What this task involves ->
Every line below should be repeated exactly as written.

# # # #

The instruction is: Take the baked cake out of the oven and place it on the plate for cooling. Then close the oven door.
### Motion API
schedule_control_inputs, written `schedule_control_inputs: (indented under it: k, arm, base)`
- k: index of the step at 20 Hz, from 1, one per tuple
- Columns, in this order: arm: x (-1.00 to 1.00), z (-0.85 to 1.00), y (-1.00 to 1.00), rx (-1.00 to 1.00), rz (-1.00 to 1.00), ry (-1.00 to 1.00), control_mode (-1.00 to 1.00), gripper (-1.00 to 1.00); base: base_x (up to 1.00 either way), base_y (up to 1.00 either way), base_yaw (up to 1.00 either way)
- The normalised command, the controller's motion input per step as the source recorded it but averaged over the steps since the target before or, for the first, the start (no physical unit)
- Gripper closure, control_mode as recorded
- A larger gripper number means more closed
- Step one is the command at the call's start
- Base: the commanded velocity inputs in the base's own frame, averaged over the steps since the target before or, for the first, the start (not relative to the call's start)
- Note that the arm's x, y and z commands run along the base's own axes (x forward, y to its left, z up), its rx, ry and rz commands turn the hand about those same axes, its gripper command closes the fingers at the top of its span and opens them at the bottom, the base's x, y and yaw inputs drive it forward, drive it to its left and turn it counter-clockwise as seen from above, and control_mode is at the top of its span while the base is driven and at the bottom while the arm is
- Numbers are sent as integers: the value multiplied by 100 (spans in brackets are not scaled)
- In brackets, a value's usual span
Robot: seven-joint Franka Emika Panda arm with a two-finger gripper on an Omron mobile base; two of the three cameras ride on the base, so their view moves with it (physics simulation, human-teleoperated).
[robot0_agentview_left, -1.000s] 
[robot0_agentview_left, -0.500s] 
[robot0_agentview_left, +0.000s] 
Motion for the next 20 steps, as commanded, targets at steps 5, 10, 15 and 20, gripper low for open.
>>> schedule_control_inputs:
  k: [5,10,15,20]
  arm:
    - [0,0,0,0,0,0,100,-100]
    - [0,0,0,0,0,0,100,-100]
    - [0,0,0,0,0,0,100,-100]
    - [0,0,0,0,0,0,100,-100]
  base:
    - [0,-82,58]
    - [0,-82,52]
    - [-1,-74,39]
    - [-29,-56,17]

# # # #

Solution to the exercise ->
The instruction is: Take the baked cake out of the oven and place it on the plate for cooling. Then close the oven door.
### Motion API
schedule_control_inputs, written `schedule_control_inputs: (indented under it: k, arm, base)`
- k: index of the step at 20 Hz, from 1, one per tuple
- Columns, in this order: arm: x (-1.00 to 1.00), z (-0.85 to 1.00), y (-1.00 to 1.00), rx (-1.00 to 1.00), rz (-1.00 to 1.00), ry (-1.00 to 1.00), control_mode (-1.00 to 1.00), gripper (-1.00 to 1.00); base: base_x (up to 1.00 either way), base_y (up to 1.00 either way), base_yaw (up to 1.00 either way)
- The normalised command, the controller's motion input per step as the source recorded it but averaged over the steps since the target before or, for the first, the start (no physical unit)
- Gripper closure, control_mode as recorded
- A larger gripper number means more closed
- Step one is the command at the call's start
- Base: the commanded velocity inputs in the base's own frame, averaged over the steps since the target before or, for the first, the start (not relative to the call's start)
- Note that the arm's x, y and z commands run along the base's own axes (x forward, y to its left, z up), its rx, ry and rz commands turn the hand about those same axes, its gripper command closes the fingers at the top of its span and opens them at the bottom, the base's x, y and yaw inputs drive it forward, drive it to its left and turn it counter-clockwise as seen from above, and control_mode is at the top of its span while the base is driven and at the bottom while the arm is
- Numbers are sent as integers: the value multiplied by 100 (spans in brackets are not scaled)
- In brackets, a value's usual span
Robot: seven-joint Franka Emika Panda arm with a two-finger gripper on an Omron mobile base; two of the three cameras ride on the base, so their view moves with it (physics simulation, human-teleoperated).
[robot0_agentview_left, -1.000s] 
[robot0_agentview_left, -0.500s] 
[robot0_agentview_left, +0.000s] 
Motion for the next 20 steps, as commanded, targets at steps 5, 10, 15 and 20, gripper low for open.
>>> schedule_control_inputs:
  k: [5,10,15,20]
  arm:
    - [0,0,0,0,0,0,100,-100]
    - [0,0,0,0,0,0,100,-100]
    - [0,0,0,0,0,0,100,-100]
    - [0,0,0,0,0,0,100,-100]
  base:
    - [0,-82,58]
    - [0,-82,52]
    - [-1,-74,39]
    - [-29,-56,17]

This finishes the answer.